NHSGGC Online Organisational/Corporate Induction/LearnPro
Please complete NHSGGC Online Organisational, Corporate Induction and LearnPro Modules inline with information held on main induction page.
If you have any issues, please contact your the medical education team by emailing GGC.MedicalEducationInduction@ggc.scot.nhs.uk
IMG Induction day
Medical Education held a face to face induction day for Simulation and Clinical Skills. this course was designed to welcome International Medical Graduates who are coming to join us in NHSGGC. This complimented other induction activities offered by NES and your place of work.
Some of the work practices and educational processes here in Scotland may be different to the countries you have previously trained and worked in.

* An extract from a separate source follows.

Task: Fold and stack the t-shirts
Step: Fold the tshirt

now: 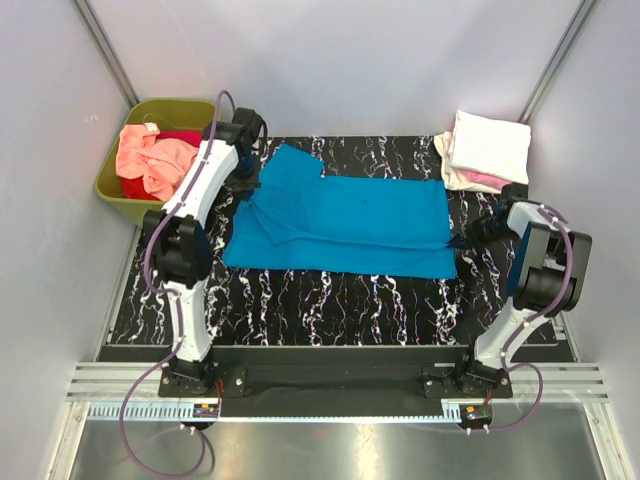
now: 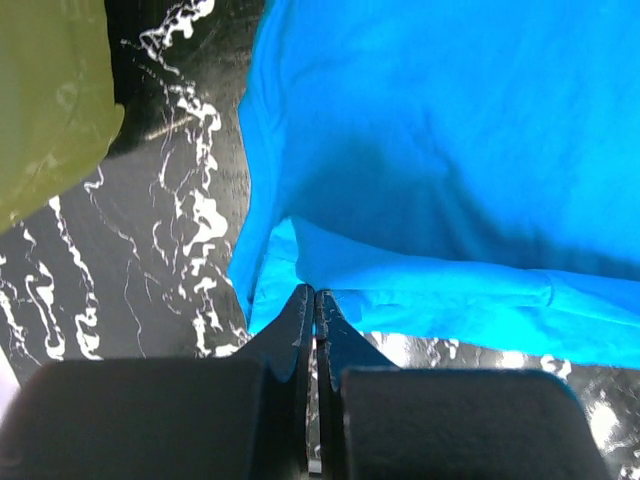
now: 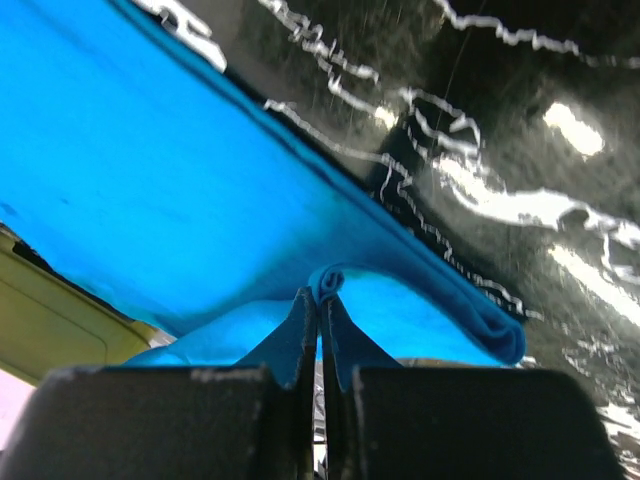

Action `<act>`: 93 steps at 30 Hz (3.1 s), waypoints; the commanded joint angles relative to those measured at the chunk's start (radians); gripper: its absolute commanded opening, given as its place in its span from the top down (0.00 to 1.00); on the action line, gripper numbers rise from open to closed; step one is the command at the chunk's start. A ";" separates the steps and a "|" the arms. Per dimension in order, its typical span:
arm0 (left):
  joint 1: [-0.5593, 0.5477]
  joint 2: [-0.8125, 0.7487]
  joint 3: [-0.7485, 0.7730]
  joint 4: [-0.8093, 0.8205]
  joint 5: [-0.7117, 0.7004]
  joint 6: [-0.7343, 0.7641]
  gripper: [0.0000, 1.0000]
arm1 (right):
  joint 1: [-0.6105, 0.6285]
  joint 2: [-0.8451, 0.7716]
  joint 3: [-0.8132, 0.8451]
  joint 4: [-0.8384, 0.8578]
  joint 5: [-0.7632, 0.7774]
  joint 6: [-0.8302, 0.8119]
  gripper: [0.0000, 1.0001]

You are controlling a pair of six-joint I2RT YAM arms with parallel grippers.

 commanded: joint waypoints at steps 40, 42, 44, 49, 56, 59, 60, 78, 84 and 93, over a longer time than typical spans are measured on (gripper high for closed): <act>0.103 -0.586 -0.993 0.573 0.114 -0.306 0.10 | 0.126 -0.381 -0.288 -0.042 0.255 -0.090 0.11; 0.106 -0.581 -1.025 0.607 0.098 -0.327 0.10 | 0.126 -0.363 -0.295 -0.034 0.260 -0.097 0.13; 0.109 -0.569 -1.042 0.625 0.086 -0.346 0.11 | 0.126 -0.334 -0.292 -0.022 0.268 -0.104 0.15; 0.120 -0.555 -1.086 0.687 0.054 -0.370 0.12 | 0.125 -0.277 -0.269 0.007 0.281 -0.110 0.20; 0.132 -0.519 -1.140 0.722 0.035 -0.401 0.15 | 0.125 -0.219 -0.266 0.032 0.306 -0.116 0.29; 0.138 -0.515 -1.174 0.763 0.034 -0.410 0.20 | 0.125 -0.199 -0.263 0.052 0.309 -0.114 0.38; 0.138 -0.512 -1.177 0.770 0.034 -0.412 0.21 | 0.125 -0.191 -0.260 0.055 0.309 -0.114 0.40; 0.140 -0.613 -1.211 0.733 0.003 -0.433 1.00 | 0.077 -0.172 -0.178 0.014 0.441 -0.147 0.95; 0.137 -0.805 -1.324 0.650 0.057 -0.470 1.00 | 0.017 -0.192 -0.170 -0.012 0.453 -0.145 1.00; 0.032 -1.021 -1.485 0.560 0.133 -0.617 0.80 | 0.008 -0.254 -0.233 -0.023 0.427 -0.151 0.93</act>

This course will give you the chance to explore some of these differences in a safe and welcoming environment. There is a course outline attached to this email.
If you are an International Medical Graduate who already works in NHSGGC we would be delighted if you would consider attending a course to meet and support your new colleagues please contact your local Medical Education team / or by emailing medicaleducation@ggc.scot.nhs.uk
Resources
Scottish IMG Doctor Support Network Facebook Group
If you feel we should include anything please let us know by emailing medicaleducation@ggc.scot.nhs.uk
Welcome
On behalf of NHS Greater Glasgow and Clyde, We would like to extend a very warm welcome to you in your role as a NHSGGC employee.
Throughout your induction and ahead of starting any post within our NHSGGC, Medical Staff are required to complete various induction material, be this online modules and appropriate learning and education items to enable appropriate access to the systems you require . We hope your induction will be enjoyable.
You will be informed of the specific details and date(s) to submit your induction information at the end of this welcome letter and on our NHSGGC Medical Education website about how to access both of these, and provide evidence of completion.
Within NHSGGC we strive for excellence in medical education and therefore would love to hear your feedback. We are genuinely interested in your constructive feedback about your induction, as this helps us improve year upon year.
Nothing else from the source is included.